The remaining opinions in Cherokee Nation underscore this message. Justice Johnson, concurring, rejected the moniker “foreign state.” 5 Pet., at 27. But he also thought it “very clear that the [C]onstitution neither speaks of ” Tribes “as [S]tates or foreign states, but as just what they were, Indian [T]ribes; an anomaly unknown to the books.” Ibid. Justice Baldwin, also concurring, rejected the idea that Tribes were “states, foreign or domestic.” Id., at 43 (emphasis added). And Justice Thompson, joined by Justice Story, dissented on the grounds that he thought the Cherokee had a chiefly “foreign character,” all things considered. Id., at 55. All told, this Court split sharply as to the best way to characterize the legal status of Tribes in relation to the United States. But if there is one thing all Members of the Court could have agreed on, perhaps it would be this: Neither the term “foreign government” nor the term “domestic government” adequately captures the Tribes’ unique legal and political status.

This Court’s later decisions only give further reason to doubt that Tribes are clearly “domestic government[s].” No less than this Court’s first case analyzing tribal sovereign immunity, Parks v. Ross, rested on the view that each Tribe remains in many respects” (but not all) “a foreign and independent nation.” 11 How., at 374 (emphasis added); see Wood 1640 (describing Parks as “the first case of record involving tribal immunity”). That language not only weighs against treating Tribes as domestic governments. It does so in precisely the context at issue here—sovereign immunity. If we can assume that Congress “is aware of this Court’s relevant precedents,” the notion that the Bankruptcy Code abrogates tribal sovereign immunity is sunk. Ysleta del Sur Pueblo v. Texas, 596 U. S. ___, ___ (2022) (slip op., at 13). That seems like an especially safe assumption here, given that Congress adopted its most recent version of §106 after this Court—twice—held that the provision failed our clear-statement rule as to other sovereigns. See United States v. Nordic Village, Inc., 503 U.S. 30, 33–39 (1992); Hoffman v. Connecticut Dept. of Income Maintenance, 492 U.S. 96, 98–104 (1989) (plurality opinion). That the respondent in this case nowhere discussed Parks in his briefing (and had nothing to say about it at argument, see Tr. of Oral Arg. 43) speaks volumes.
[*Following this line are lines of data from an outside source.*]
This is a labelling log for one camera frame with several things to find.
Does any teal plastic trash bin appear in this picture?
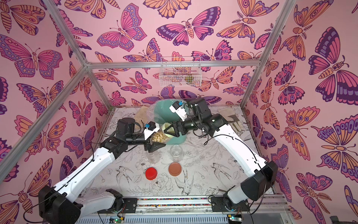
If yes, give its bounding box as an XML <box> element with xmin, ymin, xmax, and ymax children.
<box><xmin>154</xmin><ymin>99</ymin><xmax>186</xmax><ymax>145</ymax></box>

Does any right beige work glove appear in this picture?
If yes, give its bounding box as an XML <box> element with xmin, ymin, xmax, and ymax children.
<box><xmin>219</xmin><ymin>107</ymin><xmax>244</xmax><ymax>135</ymax></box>

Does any clear jar of peanuts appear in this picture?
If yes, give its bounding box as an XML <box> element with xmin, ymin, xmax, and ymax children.
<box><xmin>146</xmin><ymin>151</ymin><xmax>160</xmax><ymax>164</ymax></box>

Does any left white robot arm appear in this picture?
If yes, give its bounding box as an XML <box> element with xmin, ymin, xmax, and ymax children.
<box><xmin>38</xmin><ymin>118</ymin><xmax>165</xmax><ymax>224</ymax></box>

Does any white wire basket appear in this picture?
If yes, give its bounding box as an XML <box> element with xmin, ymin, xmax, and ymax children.
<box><xmin>158</xmin><ymin>56</ymin><xmax>202</xmax><ymax>88</ymax></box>

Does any red jar lid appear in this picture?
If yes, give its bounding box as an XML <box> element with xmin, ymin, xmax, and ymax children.
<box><xmin>145</xmin><ymin>167</ymin><xmax>158</xmax><ymax>181</ymax></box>

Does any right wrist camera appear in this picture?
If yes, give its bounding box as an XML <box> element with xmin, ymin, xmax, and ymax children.
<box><xmin>169</xmin><ymin>101</ymin><xmax>187</xmax><ymax>121</ymax></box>

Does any brown jar lid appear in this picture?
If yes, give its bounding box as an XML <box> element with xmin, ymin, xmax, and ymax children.
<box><xmin>168</xmin><ymin>162</ymin><xmax>182</xmax><ymax>177</ymax></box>

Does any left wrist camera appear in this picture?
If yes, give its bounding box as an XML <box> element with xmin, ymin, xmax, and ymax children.
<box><xmin>143</xmin><ymin>121</ymin><xmax>160</xmax><ymax>140</ymax></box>

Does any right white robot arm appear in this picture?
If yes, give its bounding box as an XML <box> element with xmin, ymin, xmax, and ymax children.
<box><xmin>164</xmin><ymin>98</ymin><xmax>278</xmax><ymax>210</ymax></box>

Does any aluminium front rail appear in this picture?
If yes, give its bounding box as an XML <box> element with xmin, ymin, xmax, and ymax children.
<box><xmin>60</xmin><ymin>194</ymin><xmax>289</xmax><ymax>216</ymax></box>

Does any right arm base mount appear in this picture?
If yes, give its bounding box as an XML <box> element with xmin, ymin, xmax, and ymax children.
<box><xmin>208</xmin><ymin>196</ymin><xmax>249</xmax><ymax>212</ymax></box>

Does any green jar lid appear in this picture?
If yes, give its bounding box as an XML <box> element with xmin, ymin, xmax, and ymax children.
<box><xmin>161</xmin><ymin>122</ymin><xmax>175</xmax><ymax>138</ymax></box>

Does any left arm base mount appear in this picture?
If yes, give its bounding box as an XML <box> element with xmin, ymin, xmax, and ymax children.
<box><xmin>98</xmin><ymin>189</ymin><xmax>138</xmax><ymax>214</ymax></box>

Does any green-lid peanut jar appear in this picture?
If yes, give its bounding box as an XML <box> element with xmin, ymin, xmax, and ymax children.
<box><xmin>151</xmin><ymin>129</ymin><xmax>168</xmax><ymax>143</ymax></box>

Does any brown-lid peanut jar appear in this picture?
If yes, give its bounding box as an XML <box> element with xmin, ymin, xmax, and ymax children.
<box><xmin>169</xmin><ymin>145</ymin><xmax>183</xmax><ymax>162</ymax></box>

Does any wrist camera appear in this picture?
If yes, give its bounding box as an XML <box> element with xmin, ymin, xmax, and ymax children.
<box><xmin>143</xmin><ymin>121</ymin><xmax>160</xmax><ymax>140</ymax></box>
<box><xmin>169</xmin><ymin>101</ymin><xmax>187</xmax><ymax>121</ymax></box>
Of course, respondent has bigger problems than just the words this Court has used. He must contend with the reality of this Court’s Indian-law jurisprudence, which in practice has consistently treated Tribes as a “constitutional hybrid, resembling [S]tates in certain respects and foreign nations in others.” Price 670–671; see generally G. Ablavsky, Sovereign Metaphors in Indian Law, 80 Mont. L. Rev. 11 (2019). For example, while Congress has certain legislative authority over tribal lands, the Tribes themselves need not abide by the Bill of Rights or the Fourteenth Amendment. See Oliphant v. Suquamish Tribe, 435 U.S. 191, 194, n. 3 (1978) (citing Talton v. Mayes, 163 U.S. 376 (1896)). Instead, they are governed by unique regimes of civil and criminal jurisdiction involving overlapping “federal, tribal, and state authorities” unlike those employed anywhere else. Oklahoma v. Castro-Huerta, 597 U. S. ___, ___, and n. 3 (2022) (Gorsuch, J., dissenting) (slip op., at 15, and n. 3). And their unique character makes their brand of sovereign immunity “not congruent” with the immunity other sovereigns enjoy. Three Affiliated Tribes, 476 U. S., at 890.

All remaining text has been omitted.